- EXERCISE GOAL: Each line that includes "hand" must be copied from the records.

Collected data entries:
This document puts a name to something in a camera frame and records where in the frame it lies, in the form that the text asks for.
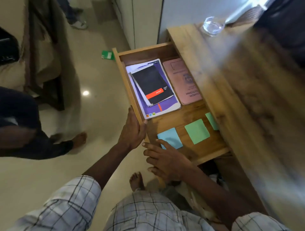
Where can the wooden desk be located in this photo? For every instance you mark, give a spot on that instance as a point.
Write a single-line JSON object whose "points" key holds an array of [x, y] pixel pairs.
{"points": [[257, 95]]}

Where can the person's right forearm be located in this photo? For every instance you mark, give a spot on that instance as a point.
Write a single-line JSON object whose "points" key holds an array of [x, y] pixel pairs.
{"points": [[214, 197]]}

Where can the pink booklet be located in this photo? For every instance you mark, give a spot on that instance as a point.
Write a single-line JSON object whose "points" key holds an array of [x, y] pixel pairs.
{"points": [[182, 81]]}

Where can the dark wooden table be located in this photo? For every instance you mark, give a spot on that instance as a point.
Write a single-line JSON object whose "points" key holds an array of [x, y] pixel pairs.
{"points": [[47, 59]]}

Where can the person's left thumb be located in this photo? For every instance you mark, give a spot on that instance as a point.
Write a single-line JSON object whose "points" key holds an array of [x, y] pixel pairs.
{"points": [[143, 129]]}

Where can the white bag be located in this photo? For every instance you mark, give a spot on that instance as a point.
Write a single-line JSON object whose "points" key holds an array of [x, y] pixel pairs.
{"points": [[197, 202]]}

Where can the person's right middle finger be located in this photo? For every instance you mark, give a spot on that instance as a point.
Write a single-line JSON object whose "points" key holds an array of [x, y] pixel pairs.
{"points": [[150, 155]]}

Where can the black chair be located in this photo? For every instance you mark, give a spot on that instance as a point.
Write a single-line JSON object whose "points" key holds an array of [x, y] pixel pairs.
{"points": [[283, 26]]}

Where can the wooden drawer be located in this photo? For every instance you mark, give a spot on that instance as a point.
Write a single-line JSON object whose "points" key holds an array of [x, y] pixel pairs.
{"points": [[188, 152]]}

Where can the white cabinet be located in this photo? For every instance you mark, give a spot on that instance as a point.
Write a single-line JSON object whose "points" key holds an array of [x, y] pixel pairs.
{"points": [[147, 21]]}

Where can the person's right little finger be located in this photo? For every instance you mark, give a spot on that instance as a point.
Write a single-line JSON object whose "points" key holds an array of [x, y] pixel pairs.
{"points": [[163, 143]]}

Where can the person's bare foot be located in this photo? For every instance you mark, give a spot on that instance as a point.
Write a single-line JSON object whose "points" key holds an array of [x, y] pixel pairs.
{"points": [[137, 181]]}

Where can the person's right hand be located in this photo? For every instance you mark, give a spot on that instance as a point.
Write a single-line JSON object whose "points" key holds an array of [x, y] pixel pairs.
{"points": [[171, 163]]}

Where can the clear drinking glass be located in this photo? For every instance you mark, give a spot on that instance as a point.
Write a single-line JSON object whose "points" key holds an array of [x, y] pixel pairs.
{"points": [[212, 26]]}

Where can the black bag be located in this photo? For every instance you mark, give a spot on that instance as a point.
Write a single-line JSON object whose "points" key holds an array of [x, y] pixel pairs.
{"points": [[8, 47]]}

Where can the green sticky note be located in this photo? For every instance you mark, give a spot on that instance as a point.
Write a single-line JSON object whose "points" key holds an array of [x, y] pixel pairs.
{"points": [[211, 121], [197, 131]]}

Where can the person's left forearm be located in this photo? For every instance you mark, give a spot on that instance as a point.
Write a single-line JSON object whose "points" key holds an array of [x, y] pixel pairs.
{"points": [[107, 164]]}

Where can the purple notebook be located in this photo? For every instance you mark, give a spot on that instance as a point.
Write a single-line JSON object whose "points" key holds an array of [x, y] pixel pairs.
{"points": [[164, 108]]}

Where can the blue sticky note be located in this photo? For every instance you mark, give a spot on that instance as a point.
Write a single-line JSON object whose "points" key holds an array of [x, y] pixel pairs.
{"points": [[170, 138]]}

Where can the person's left hand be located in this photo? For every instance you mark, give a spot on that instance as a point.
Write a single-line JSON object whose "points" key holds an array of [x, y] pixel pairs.
{"points": [[129, 133]]}

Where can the plaid shirt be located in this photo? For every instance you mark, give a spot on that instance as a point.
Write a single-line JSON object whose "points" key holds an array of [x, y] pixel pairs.
{"points": [[147, 211]]}

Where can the person's right thumb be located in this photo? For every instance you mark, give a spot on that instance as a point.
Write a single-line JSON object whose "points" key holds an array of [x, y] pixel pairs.
{"points": [[154, 171]]}

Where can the grey flat device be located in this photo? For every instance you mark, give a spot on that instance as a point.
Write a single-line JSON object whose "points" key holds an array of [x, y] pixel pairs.
{"points": [[247, 14]]}

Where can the black notebook with orange label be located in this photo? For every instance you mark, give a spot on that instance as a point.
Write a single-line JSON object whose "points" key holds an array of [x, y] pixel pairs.
{"points": [[152, 83]]}

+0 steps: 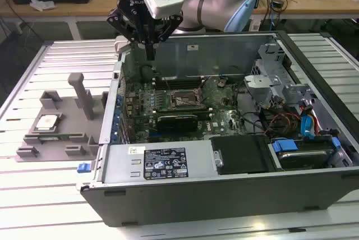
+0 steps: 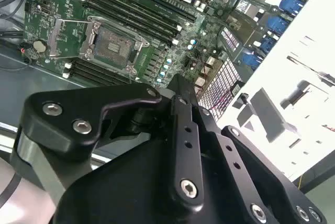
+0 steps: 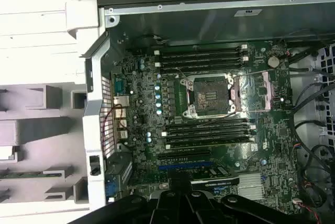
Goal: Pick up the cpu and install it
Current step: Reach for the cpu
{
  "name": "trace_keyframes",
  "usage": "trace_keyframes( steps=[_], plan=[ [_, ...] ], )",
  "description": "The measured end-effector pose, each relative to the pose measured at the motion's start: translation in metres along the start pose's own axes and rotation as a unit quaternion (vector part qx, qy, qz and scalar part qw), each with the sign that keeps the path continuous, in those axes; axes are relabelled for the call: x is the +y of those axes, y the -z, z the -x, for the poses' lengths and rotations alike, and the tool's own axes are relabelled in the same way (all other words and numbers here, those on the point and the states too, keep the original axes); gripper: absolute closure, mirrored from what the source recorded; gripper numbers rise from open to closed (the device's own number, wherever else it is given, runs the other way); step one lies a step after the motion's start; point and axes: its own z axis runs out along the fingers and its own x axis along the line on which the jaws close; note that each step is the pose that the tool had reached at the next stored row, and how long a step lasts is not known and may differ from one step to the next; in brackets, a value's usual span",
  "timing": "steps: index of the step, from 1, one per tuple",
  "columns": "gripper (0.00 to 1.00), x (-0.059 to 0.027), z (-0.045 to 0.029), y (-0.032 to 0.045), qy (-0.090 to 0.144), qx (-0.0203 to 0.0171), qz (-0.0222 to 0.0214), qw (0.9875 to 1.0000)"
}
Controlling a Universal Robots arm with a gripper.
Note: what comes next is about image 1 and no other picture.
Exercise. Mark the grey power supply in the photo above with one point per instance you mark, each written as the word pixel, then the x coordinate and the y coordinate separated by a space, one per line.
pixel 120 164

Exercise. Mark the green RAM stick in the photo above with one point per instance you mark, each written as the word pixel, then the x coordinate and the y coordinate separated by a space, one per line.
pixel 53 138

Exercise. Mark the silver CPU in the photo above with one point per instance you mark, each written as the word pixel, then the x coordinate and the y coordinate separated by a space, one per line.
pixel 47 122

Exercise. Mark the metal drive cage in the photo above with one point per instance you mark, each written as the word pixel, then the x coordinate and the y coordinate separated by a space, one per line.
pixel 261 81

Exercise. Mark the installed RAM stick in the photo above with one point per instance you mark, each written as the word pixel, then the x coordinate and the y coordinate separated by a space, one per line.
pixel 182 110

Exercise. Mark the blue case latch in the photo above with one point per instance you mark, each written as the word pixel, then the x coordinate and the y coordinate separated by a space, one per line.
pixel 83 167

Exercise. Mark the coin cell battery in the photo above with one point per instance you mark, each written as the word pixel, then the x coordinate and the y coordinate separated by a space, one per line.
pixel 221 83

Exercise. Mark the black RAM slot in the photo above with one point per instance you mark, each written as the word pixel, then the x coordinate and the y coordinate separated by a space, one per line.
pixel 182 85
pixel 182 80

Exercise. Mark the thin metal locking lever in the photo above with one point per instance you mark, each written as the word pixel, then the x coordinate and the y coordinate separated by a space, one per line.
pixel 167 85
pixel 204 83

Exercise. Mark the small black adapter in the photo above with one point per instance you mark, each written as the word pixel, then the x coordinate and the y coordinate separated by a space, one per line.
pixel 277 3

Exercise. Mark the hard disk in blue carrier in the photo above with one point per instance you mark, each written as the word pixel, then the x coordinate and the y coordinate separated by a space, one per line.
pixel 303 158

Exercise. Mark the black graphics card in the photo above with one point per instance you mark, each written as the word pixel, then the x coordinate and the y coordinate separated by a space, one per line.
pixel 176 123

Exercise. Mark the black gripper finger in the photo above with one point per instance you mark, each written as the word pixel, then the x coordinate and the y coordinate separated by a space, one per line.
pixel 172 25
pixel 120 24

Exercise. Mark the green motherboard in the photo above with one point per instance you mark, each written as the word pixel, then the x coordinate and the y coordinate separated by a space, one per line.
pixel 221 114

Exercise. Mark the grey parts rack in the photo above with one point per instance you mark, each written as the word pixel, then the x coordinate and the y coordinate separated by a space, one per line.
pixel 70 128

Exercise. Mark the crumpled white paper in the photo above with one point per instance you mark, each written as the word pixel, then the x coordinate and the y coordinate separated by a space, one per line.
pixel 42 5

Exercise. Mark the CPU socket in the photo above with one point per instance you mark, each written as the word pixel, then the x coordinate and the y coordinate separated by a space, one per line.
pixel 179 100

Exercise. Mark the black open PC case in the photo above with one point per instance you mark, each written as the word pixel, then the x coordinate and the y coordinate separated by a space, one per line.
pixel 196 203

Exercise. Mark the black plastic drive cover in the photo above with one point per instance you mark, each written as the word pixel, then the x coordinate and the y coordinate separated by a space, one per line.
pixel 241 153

- ANSWER SPACE:
Where can the person's right hand be located in this photo? For every instance you mark, give a spot on that instance as a point.
Where can the person's left hand be located in this photo? For every instance you mark, give a spot on that instance as a point.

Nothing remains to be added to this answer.